Auf der Spur des intelligenten Netzes

Schilderrundgang "Versuchsfeld Intelligente Energie Netze" auf dem Zentralcampus

Wie funktioniert ein "intelligentes Netz"? Was ist ein Smart Meter? Wie viel Sonnenenergie passt in den Uni-eigenen Batteriespeicher und welche Rolle spielt Elektromobilität für die Stromversorgung der Zukunft? All diese Fragen beantwortet der Schilderrundgang "Versuchsfeld Intelligente Energie Netze", der um das Besucherzentrum BIENe auf dem Zentralcampus der Uni aufgebaut ist.

 

Auf 14 Tafeln können Interessierte nachlesen, welche Anlagen zum Projekt "Smart Capital Region" (SCR) gehören, wie sie funktionieren und welche Aufgaben sie übernehmen. In SCR wird die Nutzung regenerativer Überschüsse in der Hauptstadtregion untersucht.
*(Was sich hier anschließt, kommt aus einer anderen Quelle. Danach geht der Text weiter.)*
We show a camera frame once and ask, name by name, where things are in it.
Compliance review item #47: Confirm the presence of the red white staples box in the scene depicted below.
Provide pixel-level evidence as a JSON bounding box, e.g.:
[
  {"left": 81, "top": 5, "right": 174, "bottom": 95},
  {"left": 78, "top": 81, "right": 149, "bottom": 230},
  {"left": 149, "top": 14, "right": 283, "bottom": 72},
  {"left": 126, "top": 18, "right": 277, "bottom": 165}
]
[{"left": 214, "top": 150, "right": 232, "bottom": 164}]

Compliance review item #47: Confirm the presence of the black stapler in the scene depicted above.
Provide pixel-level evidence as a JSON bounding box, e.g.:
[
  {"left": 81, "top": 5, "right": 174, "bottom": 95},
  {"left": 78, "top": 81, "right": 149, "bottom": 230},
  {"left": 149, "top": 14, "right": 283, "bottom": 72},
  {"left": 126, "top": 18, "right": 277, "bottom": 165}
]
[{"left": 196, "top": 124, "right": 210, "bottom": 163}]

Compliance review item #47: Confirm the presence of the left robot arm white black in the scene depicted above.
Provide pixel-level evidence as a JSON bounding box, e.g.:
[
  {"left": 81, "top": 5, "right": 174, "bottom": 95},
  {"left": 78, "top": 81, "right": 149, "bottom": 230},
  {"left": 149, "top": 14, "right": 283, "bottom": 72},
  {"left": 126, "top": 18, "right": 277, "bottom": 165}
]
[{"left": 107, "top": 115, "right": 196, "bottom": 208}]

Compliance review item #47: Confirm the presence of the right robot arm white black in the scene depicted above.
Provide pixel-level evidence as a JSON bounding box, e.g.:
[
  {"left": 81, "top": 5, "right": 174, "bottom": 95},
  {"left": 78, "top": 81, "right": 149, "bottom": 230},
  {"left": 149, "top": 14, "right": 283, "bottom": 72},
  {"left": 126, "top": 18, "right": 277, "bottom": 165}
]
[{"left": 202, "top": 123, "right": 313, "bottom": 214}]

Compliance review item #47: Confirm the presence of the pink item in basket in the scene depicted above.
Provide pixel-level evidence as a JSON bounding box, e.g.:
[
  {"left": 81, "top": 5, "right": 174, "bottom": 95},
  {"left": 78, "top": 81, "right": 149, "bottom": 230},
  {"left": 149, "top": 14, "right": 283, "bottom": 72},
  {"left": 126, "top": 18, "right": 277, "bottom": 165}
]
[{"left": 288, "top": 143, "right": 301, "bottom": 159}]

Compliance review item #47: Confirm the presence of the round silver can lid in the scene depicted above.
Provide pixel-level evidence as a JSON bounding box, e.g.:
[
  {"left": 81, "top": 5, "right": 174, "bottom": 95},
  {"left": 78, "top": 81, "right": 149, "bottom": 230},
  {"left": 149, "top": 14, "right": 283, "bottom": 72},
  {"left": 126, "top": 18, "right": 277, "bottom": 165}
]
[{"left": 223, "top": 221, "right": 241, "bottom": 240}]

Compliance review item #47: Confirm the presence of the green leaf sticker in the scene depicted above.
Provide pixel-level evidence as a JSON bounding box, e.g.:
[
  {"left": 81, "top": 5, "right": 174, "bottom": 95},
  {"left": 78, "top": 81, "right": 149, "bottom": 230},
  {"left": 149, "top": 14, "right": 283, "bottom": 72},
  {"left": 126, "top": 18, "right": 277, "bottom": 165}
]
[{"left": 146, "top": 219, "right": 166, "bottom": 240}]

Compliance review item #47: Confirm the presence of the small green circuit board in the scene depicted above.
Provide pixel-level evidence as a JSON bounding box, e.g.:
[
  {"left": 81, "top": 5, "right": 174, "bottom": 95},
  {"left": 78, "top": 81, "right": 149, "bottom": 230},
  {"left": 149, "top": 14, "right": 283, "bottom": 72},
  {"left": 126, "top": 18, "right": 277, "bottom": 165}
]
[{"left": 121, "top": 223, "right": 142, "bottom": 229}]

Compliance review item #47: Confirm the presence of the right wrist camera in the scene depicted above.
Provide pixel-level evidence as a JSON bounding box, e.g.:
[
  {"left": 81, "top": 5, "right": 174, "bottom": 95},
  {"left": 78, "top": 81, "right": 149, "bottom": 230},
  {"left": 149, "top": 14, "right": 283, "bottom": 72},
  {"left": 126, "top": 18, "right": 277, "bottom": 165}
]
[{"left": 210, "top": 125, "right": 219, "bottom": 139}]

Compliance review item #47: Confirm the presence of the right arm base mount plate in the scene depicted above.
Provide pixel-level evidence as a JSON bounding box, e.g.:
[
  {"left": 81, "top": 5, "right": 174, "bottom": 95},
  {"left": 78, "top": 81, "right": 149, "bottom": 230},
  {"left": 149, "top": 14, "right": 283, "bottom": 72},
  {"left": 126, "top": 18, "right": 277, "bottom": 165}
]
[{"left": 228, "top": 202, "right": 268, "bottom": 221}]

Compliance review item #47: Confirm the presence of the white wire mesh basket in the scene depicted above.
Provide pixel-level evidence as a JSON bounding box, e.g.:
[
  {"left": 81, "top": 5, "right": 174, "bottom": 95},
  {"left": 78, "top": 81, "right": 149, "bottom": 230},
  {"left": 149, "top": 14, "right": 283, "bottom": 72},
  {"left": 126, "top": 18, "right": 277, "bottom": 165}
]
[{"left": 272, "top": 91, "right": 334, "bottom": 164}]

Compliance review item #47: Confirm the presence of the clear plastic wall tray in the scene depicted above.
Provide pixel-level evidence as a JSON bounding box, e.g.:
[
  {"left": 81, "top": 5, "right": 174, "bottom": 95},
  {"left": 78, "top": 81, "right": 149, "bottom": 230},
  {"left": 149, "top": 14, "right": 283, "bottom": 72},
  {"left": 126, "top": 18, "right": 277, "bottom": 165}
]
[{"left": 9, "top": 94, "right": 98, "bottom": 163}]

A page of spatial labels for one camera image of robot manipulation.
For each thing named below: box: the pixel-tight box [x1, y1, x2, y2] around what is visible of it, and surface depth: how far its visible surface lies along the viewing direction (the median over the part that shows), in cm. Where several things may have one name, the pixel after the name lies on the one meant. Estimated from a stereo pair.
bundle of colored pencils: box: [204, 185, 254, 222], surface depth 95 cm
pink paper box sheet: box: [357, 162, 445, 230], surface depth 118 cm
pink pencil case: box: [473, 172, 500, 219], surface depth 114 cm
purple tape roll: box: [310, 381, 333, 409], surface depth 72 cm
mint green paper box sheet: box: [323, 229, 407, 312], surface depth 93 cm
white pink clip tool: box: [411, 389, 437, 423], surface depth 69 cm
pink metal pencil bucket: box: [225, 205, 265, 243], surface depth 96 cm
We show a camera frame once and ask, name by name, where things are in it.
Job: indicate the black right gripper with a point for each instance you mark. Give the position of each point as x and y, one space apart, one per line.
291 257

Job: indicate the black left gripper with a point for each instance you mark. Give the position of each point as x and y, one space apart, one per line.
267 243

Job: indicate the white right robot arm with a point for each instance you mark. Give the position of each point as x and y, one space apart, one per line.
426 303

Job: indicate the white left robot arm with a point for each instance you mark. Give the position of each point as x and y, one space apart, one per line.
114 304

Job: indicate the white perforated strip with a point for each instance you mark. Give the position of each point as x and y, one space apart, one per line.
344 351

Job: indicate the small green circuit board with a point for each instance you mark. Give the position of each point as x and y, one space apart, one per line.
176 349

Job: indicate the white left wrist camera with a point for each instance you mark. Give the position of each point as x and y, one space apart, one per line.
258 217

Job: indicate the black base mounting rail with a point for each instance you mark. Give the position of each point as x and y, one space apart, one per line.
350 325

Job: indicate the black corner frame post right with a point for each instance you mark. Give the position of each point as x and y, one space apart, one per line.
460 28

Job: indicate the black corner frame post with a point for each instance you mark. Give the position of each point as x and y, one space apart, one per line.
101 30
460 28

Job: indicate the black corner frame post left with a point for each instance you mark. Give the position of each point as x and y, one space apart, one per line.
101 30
Dazu wird ein sogenanntes "intelligentes Netz" (Smart Grid) auf dem Campus betrieben.

 

Ob Blockheizkraftwerk, Photovoltaik-Anlage, Power-to-Heat oder Elektroautos: Jede eingebundene Komponente und Technologie wird auf den Schildern in Deutsch und Englisch beschrieben. Darüber hinaus geben Fotos und Videos einen Einblick in die Forschungsaktivitäten. "So können sich Besucher jederzeit über unser Projekt informieren", erklärt Prof. Harald Schwarz vom Fachgebiet Energieverteilung und Hochspannungstechnik.

 

Der erste Testlauf in großer Runde wurde bereits erfolgreich absolviert: Mitarbeiter des Projektes "e-Transform" ließen sich in Begleitung von Vizepräsidentin Prof. Hipp durch die Anlage führen. "Der Schilderrundgang und unser Besucherzentrum sind die ersten sichtbaren Bausteine einer Kommunikationsoffensive, die unsere Forschungsinhalte an ganz unterschiedliche Adressatengruppen herantragen soll", so Prof. Schwarz. Zukünftig soll in BIENe auch gezeigt werden, wie sich regenerative Stromüberschüsse in der Region zeitlich und örtlich verteilen.